Ur@eus writes "Hi, We have just interviewed Sven Neuman, lead developer on the Gimp. The interview covers the upcoming 1.2, 1.3 and 2.0 releases of the Gimp and how [they]will evolve further. You will find the interview here" Improved path support, GIMP/GNOME interaction and an improved rendering system are a few of the points that Sven addresses -- The GIMP has impressed for years and keeps getting better.

3 of 157 comments (clear)

  1. A Sad Gimp Story by Kismet · · Score: 4

    I recently started to work at a large International Software development firm. Our client was developing a business-to-business procurement solution that was to be global in every aspect. The program would be web-enabled.

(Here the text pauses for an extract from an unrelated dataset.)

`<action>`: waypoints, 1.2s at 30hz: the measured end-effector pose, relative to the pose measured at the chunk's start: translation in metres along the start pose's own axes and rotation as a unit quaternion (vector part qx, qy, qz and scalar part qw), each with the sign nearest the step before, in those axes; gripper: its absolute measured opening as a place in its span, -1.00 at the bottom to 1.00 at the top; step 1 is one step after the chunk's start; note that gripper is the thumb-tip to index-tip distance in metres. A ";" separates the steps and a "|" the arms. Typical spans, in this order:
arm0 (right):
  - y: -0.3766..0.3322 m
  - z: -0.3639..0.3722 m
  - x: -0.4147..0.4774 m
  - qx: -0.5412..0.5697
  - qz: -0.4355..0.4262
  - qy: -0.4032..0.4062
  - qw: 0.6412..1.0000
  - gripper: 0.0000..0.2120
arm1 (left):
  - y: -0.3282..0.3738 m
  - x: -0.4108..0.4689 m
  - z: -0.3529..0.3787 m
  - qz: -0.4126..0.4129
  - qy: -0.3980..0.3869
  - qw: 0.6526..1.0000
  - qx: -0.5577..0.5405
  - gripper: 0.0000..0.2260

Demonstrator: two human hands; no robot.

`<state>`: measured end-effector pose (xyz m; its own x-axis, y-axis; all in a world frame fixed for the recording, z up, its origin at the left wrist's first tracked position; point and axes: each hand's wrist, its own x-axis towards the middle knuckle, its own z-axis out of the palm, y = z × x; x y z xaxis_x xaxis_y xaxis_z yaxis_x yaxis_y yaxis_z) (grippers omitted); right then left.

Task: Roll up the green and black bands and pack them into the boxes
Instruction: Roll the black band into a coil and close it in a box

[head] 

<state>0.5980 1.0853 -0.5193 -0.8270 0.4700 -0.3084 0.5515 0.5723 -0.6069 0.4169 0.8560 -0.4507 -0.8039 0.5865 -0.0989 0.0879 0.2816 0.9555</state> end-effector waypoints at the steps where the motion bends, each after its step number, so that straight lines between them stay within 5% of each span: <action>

    Development was to be Microsoft-centric. Coming from a strong Unix background, I decided to use whatever familiar Unix tools I could to get the job done in record time. Central to my strategy was Perl-Fu for Gimp. I would use it to automate the localization of the images in the product.

    It worked fabulously until Korean came along. I abruptly learned that the Gimp is incapable of rendering multibyte fonts. I suppose I should have checked that feature before I started, but the point is that I ended up having the company buy a copy of Macromedia Fireworks and scripting the enxtensions in JavaScript on Microsoft. What a pity.

    Anyway, I sure would like to see multibyte support in the Gimp someday.

  2. CMYK Color by linuxonceleron · · Score: 4
    To keep people from saying "Photoshop rules until GIMP has good press-ready CMYK" I think that the GIMP should be able to do CMYK color conversions. Also is there any way to interface the GIMP's plugins/script-fu to a web server to use as CGIs? On the fly generated images would be mucho cool.

    --

    Shine on, you crazy diamond.
    1. Re:CMYK Color by Pinball+Wizard · · Score: 4
      a couple of the other replies mentioned net-fu.

      There is a great book you should pick up, Programming Web Graphics with Perl and GNU software, from O'reilly. This goes into detail about scripting the Gimp with Perl. You also learn about ImageMagick and other image scripting utilities.

      --

      No, Thursday's out. How about never - is never good for you?